Our work adds to the body of work investigating frequency-based encodings for view-based homing and navigation by looking in detail at different frequency models and how they react to natural objects and disturbances. [26] showed that the Fourier coefficients of an image can be used to home to a single discrete snapshot location in a goal-searching task. Stone et al. [21] as well as Sun et al. [22] have shown that this also holds true for spherical images if Zernike moments are selected as the image basis. While the aforementioned work limited itself to rotational invariant frequency decomposition, meaning that the location of a given frequency in image space cannot be determined, Lee et al. [23] showed that localised frequency decomposition in the form of random Haar-like wavelet filters can be used to represent images such that successful homing is possible. By further investigating the role of frequency information from higher resolutions than ∼1px/° and using localized and orientated frequency components, we have been able to determine that at high resolutions, high vertical frequencies are sufficient to recover visual bearing. In an environment which is dominated by very similar structures (e.g., tussocks), objects in the background lead to higher coefficients, strongly influencing the RIDF and the bearing recovered, yet these distant objects are less influenced by displacement and so more reliable as the agent moves. This leads to a natural focus on background features at high resolutions. These objects tend to be found close to the horizon line, mostly within the same region of interest selected by [26] for their experiments and also the region of the world for which ant eyes have the highest resolution [41].
We also showed that the orientation, scale and localisation of frequency content in an image can be crucial for recovering a correct bearing in the face of perturbations due to uneven ground. A physical body can, however, provide more than just a vessel for sensory and computational modules: it can mitigate problems visual processing might encounter. For example, sophisticated stabilization methods can negate the effects of tilt on a robot [42] and ants are capable of some degree of head stabilization as well [43] although this is not always evident [38]. One can also take into account behavioural routines a physical body could perform in order to increase the visual information gained. Indeed, any form of locomotion could be adapted to deal with unfortunate view locations by simply re-positioning the agent slightly.
When considering how these findings should be applied to the design of robotic navigating agents, it is interesting to think about what choices one would make for resolution and visual processing algorithms. A robotic agent for example can potentially have access to any resolution we investigated, as well as every visual processing model. However, equipping an agent with an extensive number of cameras or running multiple processes on images drains energy and reduces operation time. Some robots need “high” resolution cameras to perform additional tasks such as pattern recognition [44] or anomaly detection in images [45]. When unifying these tasks through one camera, our results suggest that a 1-level vertical wavelet-based visual processing model would provide the best route following performance (see Fig 12(a), magenta), as it performs consistently across tilt and obstruction perturbations.

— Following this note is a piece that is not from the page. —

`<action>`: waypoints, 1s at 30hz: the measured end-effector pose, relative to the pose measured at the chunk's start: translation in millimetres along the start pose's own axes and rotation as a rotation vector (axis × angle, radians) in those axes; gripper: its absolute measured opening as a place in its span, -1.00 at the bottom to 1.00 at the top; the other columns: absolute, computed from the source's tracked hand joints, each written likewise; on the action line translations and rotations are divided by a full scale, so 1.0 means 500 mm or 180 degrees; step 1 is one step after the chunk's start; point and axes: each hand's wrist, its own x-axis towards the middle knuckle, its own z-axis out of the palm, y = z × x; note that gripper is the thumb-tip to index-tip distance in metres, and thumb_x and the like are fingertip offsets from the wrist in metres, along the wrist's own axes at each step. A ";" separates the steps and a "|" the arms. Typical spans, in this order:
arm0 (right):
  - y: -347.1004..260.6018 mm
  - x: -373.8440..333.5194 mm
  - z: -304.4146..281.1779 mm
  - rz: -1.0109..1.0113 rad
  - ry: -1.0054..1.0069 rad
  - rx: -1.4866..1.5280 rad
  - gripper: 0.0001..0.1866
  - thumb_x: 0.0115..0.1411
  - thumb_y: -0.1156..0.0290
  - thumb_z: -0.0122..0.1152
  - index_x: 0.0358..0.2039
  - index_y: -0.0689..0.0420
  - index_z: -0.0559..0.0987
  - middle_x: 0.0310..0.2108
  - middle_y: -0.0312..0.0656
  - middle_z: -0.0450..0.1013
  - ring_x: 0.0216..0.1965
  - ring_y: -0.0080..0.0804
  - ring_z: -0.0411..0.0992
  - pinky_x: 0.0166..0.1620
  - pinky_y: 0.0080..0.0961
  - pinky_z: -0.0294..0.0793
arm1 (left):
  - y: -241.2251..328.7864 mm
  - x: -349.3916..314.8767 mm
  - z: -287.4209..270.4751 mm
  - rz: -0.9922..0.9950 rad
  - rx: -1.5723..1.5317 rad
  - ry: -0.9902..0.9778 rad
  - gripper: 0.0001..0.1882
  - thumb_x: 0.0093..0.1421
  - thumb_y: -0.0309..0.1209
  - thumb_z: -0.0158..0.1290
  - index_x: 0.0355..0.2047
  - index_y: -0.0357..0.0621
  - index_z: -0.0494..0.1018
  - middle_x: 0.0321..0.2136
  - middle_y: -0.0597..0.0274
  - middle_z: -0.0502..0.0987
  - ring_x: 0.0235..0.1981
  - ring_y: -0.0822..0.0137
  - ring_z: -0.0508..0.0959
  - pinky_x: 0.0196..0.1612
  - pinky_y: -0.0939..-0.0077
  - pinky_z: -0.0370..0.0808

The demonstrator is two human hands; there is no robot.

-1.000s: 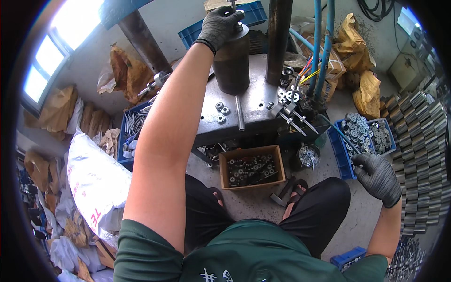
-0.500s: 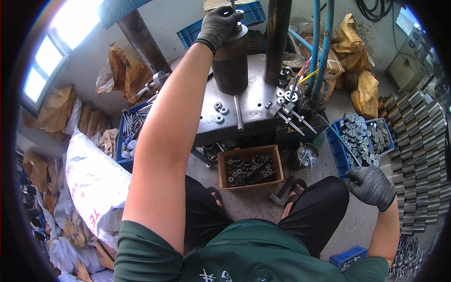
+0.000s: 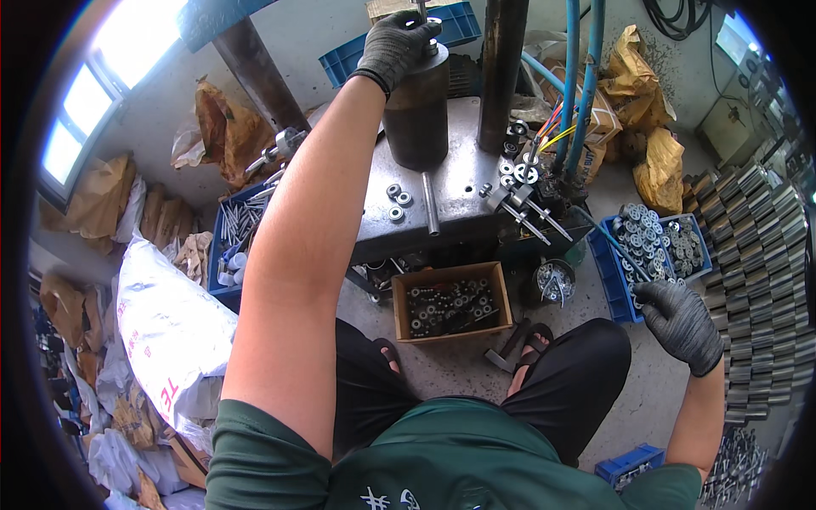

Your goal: Operating a press machine to assemble metal gears and pins.

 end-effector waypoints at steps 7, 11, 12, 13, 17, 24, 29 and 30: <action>-0.017 0.006 -0.013 0.0200 -0.1125 -0.0373 -0.70 0.18 0.42 0.21 -0.10 0.24 0.66 -0.24 0.14 0.60 -0.20 0.08 0.60 -0.06 -0.16 0.59 | 0.005 -0.007 -0.006 -0.0146 -0.0110 -0.0092 -0.38 0.12 -0.03 0.38 0.08 -0.16 0.60 -0.27 0.10 0.72 -0.26 0.36 0.71 -0.03 0.46 0.64; -0.011 0.004 -0.015 0.0177 -0.0436 0.0154 -0.70 0.18 0.43 0.19 -0.09 0.22 0.66 -0.22 0.13 0.60 -0.19 0.09 0.60 -0.09 -0.14 0.60 | 0.014 -0.012 0.000 0.0039 -0.0620 -0.0202 -0.61 0.21 -0.25 0.30 -0.02 -0.21 0.59 -0.36 0.20 0.64 -0.37 0.47 0.63 -0.25 0.57 0.58; -0.019 0.003 -0.016 0.0160 -0.0529 -0.0049 -0.69 0.18 0.44 0.18 -0.08 0.22 0.66 -0.22 0.13 0.60 -0.19 0.09 0.60 -0.08 -0.16 0.60 | 0.021 -0.018 0.000 -0.0056 -0.1431 -0.0453 -0.82 0.30 -0.47 0.22 -0.13 -0.25 0.58 -0.43 0.31 0.57 -0.47 0.56 0.54 -0.46 0.67 0.51; -0.022 0.003 -0.017 0.0143 -0.0621 -0.0252 -0.69 0.18 0.45 0.18 -0.07 0.23 0.66 -0.21 0.13 0.60 -0.18 0.09 0.60 -0.07 -0.17 0.60 | 0.028 -0.023 0.000 -0.0060 -0.1424 -0.0452 -0.82 0.30 -0.47 0.22 -0.13 -0.25 0.58 -0.43 0.31 0.57 -0.47 0.56 0.54 -0.46 0.67 0.51; -0.013 0.006 -0.012 0.0039 -0.1295 -0.0593 -0.69 0.18 0.45 0.17 -0.08 0.22 0.67 -0.23 0.14 0.60 -0.19 0.10 0.60 -0.06 -0.16 0.60 | 0.042 -0.031 -0.001 -0.0211 -0.1650 -0.0349 -0.80 0.23 -0.45 0.29 -0.16 -0.23 0.60 -0.52 0.36 0.53 -0.58 0.55 0.50 -0.57 0.64 0.47; -0.008 0.003 -0.005 -0.0055 -0.0676 -0.0352 -0.71 0.17 0.39 0.20 -0.13 0.21 0.68 -0.31 0.13 0.61 -0.23 0.10 0.60 -0.08 -0.13 0.60 | 0.011 -0.006 -0.003 -0.0254 -0.0424 -0.0122 -0.39 0.12 -0.03 0.38 0.07 -0.16 0.61 -0.31 0.11 0.71 -0.29 0.42 0.70 -0.07 0.52 0.64; -0.015 0.011 -0.018 0.0212 -0.0839 -0.0346 -0.71 0.16 0.47 0.19 -0.10 0.25 0.66 -0.28 0.15 0.60 -0.20 0.07 0.60 -0.07 -0.16 0.60 | 0.038 -0.035 0.009 -0.0128 -0.0762 -0.0175 -0.61 0.18 -0.24 0.33 -0.05 -0.19 0.60 -0.43 0.25 0.62 -0.45 0.49 0.60 -0.34 0.58 0.57; -0.012 0.010 -0.021 0.0222 -0.0838 -0.0351 -0.71 0.16 0.47 0.19 -0.10 0.25 0.66 -0.28 0.15 0.60 -0.20 0.07 0.60 -0.07 -0.16 0.60 | 0.058 -0.046 0.011 -0.0339 -0.1552 -0.0325 -0.81 0.25 -0.43 0.28 -0.16 -0.21 0.60 -0.51 0.35 0.53 -0.57 0.54 0.52 -0.55 0.62 0.50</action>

When designing a robot that uses visual input only for route following, picking a lower resolution (here 1°/px or 2°/px) camera is more attractive. In this case, knowledge about the environment can be used to determine what visual processing to use. Our findings indicate that in an environment that is unlikely to tilt the agent (such as a street) but might include movable obstructions (such as parked cars) the use of canny edge detection can lead to more robust route following performance (see Fig 12(b-c), yellow). If, on the other hand, the environment is likely to introduce tilt on the agent but is unlikely to have a high amount of obstruction (e.g., a forest glade) our results recommend using a sky-contrast-based approach (SkyAdjusted) for the best route following performance (see Fig 12(b-c), blue).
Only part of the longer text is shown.